• What you have to do:
Somewhere below are a line with "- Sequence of" and a later line with "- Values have". Output exactly those lines and all lines between them.

• Given material:

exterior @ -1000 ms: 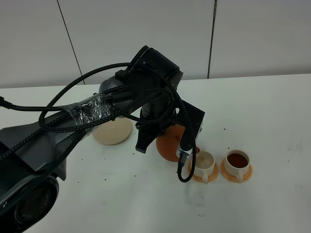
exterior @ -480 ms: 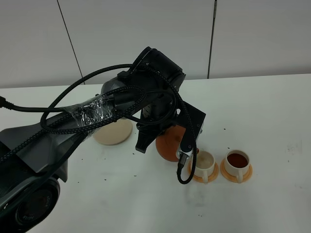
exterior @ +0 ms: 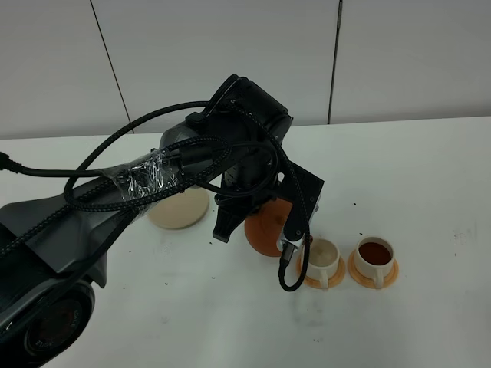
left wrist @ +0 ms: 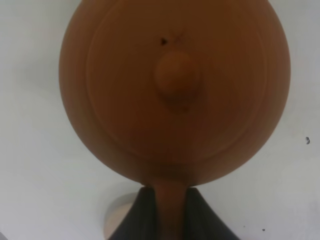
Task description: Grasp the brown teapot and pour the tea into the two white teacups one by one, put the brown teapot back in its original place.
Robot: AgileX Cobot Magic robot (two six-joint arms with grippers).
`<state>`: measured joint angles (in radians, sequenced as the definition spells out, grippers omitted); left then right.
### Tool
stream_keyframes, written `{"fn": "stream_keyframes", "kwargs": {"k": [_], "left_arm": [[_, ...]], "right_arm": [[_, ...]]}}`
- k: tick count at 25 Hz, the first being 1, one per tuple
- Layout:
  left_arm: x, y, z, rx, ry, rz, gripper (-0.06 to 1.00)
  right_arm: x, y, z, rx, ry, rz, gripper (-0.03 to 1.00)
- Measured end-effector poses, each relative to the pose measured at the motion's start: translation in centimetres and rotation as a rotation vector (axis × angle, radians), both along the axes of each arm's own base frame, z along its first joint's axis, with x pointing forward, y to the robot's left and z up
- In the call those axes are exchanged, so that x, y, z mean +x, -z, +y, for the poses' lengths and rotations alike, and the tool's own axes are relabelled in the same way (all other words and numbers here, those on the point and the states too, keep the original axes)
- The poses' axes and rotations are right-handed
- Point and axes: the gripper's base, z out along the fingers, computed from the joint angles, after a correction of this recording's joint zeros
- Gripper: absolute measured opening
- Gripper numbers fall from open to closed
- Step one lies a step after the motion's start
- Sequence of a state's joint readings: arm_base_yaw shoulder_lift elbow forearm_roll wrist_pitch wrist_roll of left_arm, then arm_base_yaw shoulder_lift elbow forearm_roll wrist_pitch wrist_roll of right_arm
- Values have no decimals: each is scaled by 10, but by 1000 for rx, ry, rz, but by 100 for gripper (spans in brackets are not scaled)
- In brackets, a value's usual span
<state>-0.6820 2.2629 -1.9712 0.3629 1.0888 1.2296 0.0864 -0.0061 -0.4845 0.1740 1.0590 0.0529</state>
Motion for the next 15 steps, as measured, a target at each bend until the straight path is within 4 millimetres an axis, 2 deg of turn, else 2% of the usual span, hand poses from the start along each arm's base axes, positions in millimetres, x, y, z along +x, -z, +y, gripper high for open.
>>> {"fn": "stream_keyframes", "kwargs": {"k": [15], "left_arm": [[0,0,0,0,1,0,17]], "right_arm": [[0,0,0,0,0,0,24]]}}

• Written solution:
- Sequence of a state's joint readings: arm_base_yaw shoulder_lift elbow forearm_roll wrist_pitch wrist_roll of left_arm, then arm_base_yaw shoulder_lift elbow forearm_roll wrist_pitch wrist_roll of right_arm
- Values have no decimals: each is scaled by 10, but by 1000 for rx, ry, rz, but by 100 for gripper (spans in brackets are not scaled)

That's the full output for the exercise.